* **ACTION ITEM**: Across the listing below, how many lines include the string "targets"? Reply with the number alone.

* **SUPPLIED MATERIAL**:
══════════════════════════════

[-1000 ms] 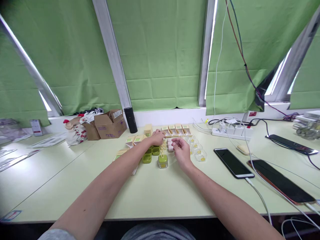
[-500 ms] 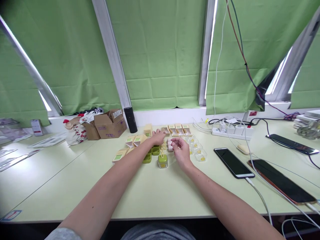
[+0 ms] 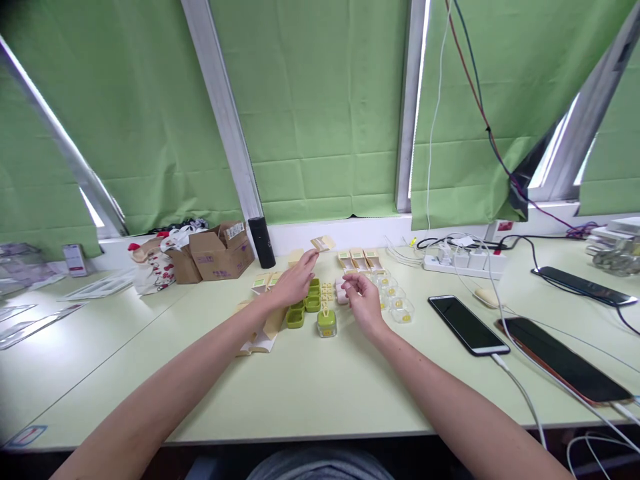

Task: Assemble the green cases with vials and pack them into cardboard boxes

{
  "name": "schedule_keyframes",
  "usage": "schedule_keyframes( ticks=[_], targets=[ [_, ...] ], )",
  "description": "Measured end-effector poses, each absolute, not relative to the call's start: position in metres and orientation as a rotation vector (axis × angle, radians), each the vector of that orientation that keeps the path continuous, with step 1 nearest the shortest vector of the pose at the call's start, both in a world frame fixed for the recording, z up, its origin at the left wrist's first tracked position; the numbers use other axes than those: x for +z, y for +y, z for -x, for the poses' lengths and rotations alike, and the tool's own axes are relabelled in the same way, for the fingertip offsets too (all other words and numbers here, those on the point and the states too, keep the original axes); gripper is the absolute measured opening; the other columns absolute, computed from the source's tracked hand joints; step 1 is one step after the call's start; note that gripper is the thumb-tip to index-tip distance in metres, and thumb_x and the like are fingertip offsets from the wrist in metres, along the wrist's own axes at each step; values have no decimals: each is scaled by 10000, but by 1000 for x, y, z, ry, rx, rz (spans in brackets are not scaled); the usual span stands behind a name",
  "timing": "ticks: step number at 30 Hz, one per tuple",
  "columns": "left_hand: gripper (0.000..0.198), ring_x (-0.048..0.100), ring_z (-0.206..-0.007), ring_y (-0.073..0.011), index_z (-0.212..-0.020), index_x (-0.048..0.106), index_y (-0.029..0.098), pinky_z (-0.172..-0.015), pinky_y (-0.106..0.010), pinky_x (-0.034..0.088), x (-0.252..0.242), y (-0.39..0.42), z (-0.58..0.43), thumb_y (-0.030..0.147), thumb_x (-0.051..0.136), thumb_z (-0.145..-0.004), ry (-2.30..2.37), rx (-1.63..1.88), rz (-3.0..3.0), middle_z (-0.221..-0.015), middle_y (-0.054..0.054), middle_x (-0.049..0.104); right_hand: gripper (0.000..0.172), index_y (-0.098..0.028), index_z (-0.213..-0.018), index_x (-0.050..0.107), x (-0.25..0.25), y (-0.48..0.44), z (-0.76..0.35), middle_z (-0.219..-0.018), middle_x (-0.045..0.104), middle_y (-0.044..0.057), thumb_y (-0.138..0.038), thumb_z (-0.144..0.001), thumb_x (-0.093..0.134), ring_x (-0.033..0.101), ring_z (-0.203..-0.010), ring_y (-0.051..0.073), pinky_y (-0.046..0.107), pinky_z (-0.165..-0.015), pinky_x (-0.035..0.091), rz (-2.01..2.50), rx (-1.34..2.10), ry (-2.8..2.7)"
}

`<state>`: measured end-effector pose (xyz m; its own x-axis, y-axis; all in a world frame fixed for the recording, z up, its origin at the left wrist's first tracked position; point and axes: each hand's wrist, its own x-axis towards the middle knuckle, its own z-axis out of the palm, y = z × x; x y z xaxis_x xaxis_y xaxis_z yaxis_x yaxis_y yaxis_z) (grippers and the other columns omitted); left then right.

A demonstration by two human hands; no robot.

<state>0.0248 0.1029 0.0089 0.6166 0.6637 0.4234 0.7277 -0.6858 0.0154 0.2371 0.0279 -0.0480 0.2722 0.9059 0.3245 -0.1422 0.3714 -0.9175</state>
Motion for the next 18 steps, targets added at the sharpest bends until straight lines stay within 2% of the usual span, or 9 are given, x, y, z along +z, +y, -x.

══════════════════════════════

* **TASK RESULT**: 2